During today’s navigation WG meeting, we had some more discussion about the use of life cycle nodes and actions in the ROS 2 navigation code. This discussion came back again to issues that several people have with the design of the APIs for these features, which then further got into the fact that there is not much discussion about the detailed design and implementation of many features. Several of us feel that time pressures are leading to designs that are driven by implementation, features that are not fully fleshed-out before being implemented, or what are assumed to be prototype implementations ending up not changing and then being used by an increasing number of users, making them hard to change. We would prefer to see long-term design that aims for “we will eventually get to here”. Even if the implementation does not get there immediately, at least everyone will know where we are going and that any current design or implementation is not the final result.
The design repository is good and has allowed many people outside the OSRF, myself included, to contribute to designing concepts for ROS 2 and in some cases put quite a lot of detail into specific parts (the launch facilities come to mind). But the documents in this repository more often than not do not go into detail on things like APIs or library organisation, which are important details that impact how developers can use the feature being discussed. The two most prominent examples that I have seen are the life cycle nodes being implemented as a separate object type, which requires duplication of much of the API and means life cycle nodes can’t be used in some parts of the ROS 2 API, and the implementation of actions external to the Node class while topics and services are included in the Node class, which contrasts with what many were expecting would happen before implementation would begin. I have also seen the design of topic names often come up in security-related discussions, such as this issue.

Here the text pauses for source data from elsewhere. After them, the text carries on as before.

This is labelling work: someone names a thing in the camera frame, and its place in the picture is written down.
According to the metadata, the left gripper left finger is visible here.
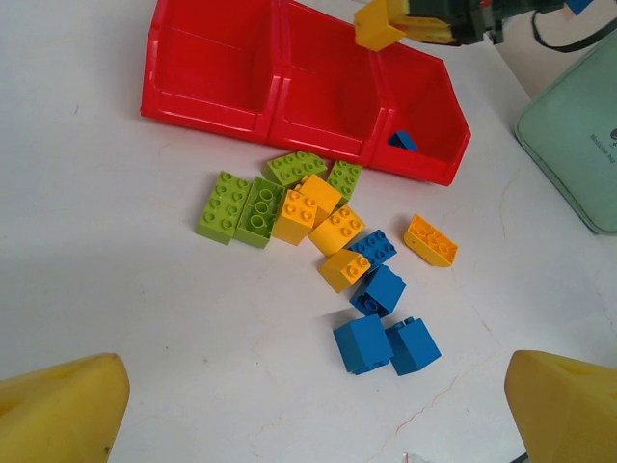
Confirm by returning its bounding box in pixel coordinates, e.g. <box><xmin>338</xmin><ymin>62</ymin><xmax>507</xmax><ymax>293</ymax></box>
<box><xmin>0</xmin><ymin>352</ymin><xmax>131</xmax><ymax>463</ymax></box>

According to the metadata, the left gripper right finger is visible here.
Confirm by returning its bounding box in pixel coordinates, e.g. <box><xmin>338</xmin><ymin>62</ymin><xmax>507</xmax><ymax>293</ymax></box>
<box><xmin>504</xmin><ymin>349</ymin><xmax>617</xmax><ymax>463</ymax></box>

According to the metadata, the blue lego brick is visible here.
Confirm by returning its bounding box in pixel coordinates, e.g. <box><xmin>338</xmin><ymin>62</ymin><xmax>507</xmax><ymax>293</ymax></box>
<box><xmin>388</xmin><ymin>130</ymin><xmax>420</xmax><ymax>152</ymax></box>
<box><xmin>385</xmin><ymin>316</ymin><xmax>443</xmax><ymax>377</ymax></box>
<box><xmin>333</xmin><ymin>314</ymin><xmax>392</xmax><ymax>375</ymax></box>
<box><xmin>347</xmin><ymin>230</ymin><xmax>398</xmax><ymax>269</ymax></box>
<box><xmin>349</xmin><ymin>264</ymin><xmax>408</xmax><ymax>317</ymax></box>

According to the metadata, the yellow curved lego brick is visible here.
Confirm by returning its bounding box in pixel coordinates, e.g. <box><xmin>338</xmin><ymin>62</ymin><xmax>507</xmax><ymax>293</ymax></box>
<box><xmin>403</xmin><ymin>214</ymin><xmax>459</xmax><ymax>268</ymax></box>

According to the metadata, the green two-by-four lego brick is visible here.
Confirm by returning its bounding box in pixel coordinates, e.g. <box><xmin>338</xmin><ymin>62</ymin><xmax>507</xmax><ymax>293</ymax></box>
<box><xmin>233</xmin><ymin>177</ymin><xmax>286</xmax><ymax>250</ymax></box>
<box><xmin>195</xmin><ymin>171</ymin><xmax>252</xmax><ymax>247</ymax></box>

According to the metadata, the mint green zip case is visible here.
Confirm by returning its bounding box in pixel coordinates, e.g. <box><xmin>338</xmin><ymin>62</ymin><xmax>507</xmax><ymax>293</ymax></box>
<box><xmin>514</xmin><ymin>36</ymin><xmax>617</xmax><ymax>236</ymax></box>

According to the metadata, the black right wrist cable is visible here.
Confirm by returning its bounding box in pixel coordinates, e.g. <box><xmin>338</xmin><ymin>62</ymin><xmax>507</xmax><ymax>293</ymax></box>
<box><xmin>529</xmin><ymin>9</ymin><xmax>617</xmax><ymax>54</ymax></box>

We recognise that there are limited resources being put into ROS 2 development, that those resources are also being asked to maintain and develop ROS 1, create new ROS 1 releases, maintain a build farm, and so on in addition to developing ROS 2 under huge time pressure. However the main problem is not so much the lack of time being put into detailed design of core ROS 2 features as it is the lack of an opportunity for people to comment on the details until a pull request with a completed implementation comes along - by which time it is difficult to say “change the whole concept of how this is implemented”. When detailed discussions do happen in GitHub issues, it is usually after-the-fact and frequently the discussion thread just stops without a resolution - probably because the relevant people have so much on their plates to deal with. It was also mentioned today that these discussions often end up going circular due to the limitations of talking in text all the time. This is in contrast to there being working groups for non-core features that meet regularly (weekly, in the case of the navigation WG) and talk about requirements, goals, etc. that are driving how many things will work. These weekly meetings help push things along and help prevent discussions just stopping.
The purpose of this thread is not to accuse anyone of ignoring detailed design. The conversations on the issues linked above show that the Open Robotics developers put a lot of thought into how they design APIs and implement features. I do feel that in general the core ROS 2 libraries are well-designed, but there are a growing number of places where I have concerns, and I know that others have places that concern them, too. What I think we need is:
- A venue to have regular discussion of detailed design and implementation issues before we get presented with an implementation, and not buried amongst the dozens of other issues that come across our GitHub notification lists every day.
- Active participation in this venue by anyone working on a core ROS 2 feature.